> _PROBLEM TO SOLVE_:
Search the listing for the word "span" and copy every line where it turns up.

> _GIVEN DATA_:
━━━━━━━━━━
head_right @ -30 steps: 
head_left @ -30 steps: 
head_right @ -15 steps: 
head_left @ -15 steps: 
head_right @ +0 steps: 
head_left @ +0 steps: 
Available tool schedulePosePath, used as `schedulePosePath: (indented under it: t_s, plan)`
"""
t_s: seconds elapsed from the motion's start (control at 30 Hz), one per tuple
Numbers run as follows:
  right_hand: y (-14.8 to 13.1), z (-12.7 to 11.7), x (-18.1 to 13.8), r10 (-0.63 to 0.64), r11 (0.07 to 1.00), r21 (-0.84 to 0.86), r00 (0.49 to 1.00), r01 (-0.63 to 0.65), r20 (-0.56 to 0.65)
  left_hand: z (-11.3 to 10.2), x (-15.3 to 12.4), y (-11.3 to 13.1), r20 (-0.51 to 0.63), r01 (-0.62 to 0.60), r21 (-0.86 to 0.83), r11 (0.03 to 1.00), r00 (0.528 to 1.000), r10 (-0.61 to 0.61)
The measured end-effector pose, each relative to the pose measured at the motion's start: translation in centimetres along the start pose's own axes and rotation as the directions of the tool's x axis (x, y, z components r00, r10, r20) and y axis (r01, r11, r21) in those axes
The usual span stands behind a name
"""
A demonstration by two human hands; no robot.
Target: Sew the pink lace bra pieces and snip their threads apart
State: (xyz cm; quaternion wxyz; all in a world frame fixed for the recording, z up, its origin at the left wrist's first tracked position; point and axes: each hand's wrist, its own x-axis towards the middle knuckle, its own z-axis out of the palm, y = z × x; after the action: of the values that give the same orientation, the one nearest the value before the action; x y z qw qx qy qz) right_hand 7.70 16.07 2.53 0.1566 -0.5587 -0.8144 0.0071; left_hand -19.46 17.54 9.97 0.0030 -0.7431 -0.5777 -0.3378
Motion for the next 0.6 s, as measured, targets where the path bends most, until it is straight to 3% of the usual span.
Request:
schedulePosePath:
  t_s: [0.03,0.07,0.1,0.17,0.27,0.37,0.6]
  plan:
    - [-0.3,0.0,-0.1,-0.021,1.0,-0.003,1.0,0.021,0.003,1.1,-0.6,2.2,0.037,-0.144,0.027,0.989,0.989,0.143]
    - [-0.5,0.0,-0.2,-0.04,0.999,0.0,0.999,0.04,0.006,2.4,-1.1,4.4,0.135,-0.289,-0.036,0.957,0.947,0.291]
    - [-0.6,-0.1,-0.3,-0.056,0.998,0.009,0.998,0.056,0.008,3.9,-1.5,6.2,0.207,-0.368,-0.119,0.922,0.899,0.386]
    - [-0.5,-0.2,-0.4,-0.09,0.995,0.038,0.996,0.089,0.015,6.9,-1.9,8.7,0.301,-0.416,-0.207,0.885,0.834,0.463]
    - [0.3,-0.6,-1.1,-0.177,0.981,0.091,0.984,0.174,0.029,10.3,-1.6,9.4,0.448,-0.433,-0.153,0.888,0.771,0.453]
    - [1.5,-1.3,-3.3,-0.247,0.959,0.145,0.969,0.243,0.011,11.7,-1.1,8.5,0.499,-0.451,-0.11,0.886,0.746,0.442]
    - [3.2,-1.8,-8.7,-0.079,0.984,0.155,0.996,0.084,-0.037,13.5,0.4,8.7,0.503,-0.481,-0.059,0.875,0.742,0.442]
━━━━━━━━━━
> _TASK RESPONSE_:
The usual span stands behind a name
Motion for the next 0.6 s, as measured, targets where the path bends most, until it is straight to 3% of the usual span.

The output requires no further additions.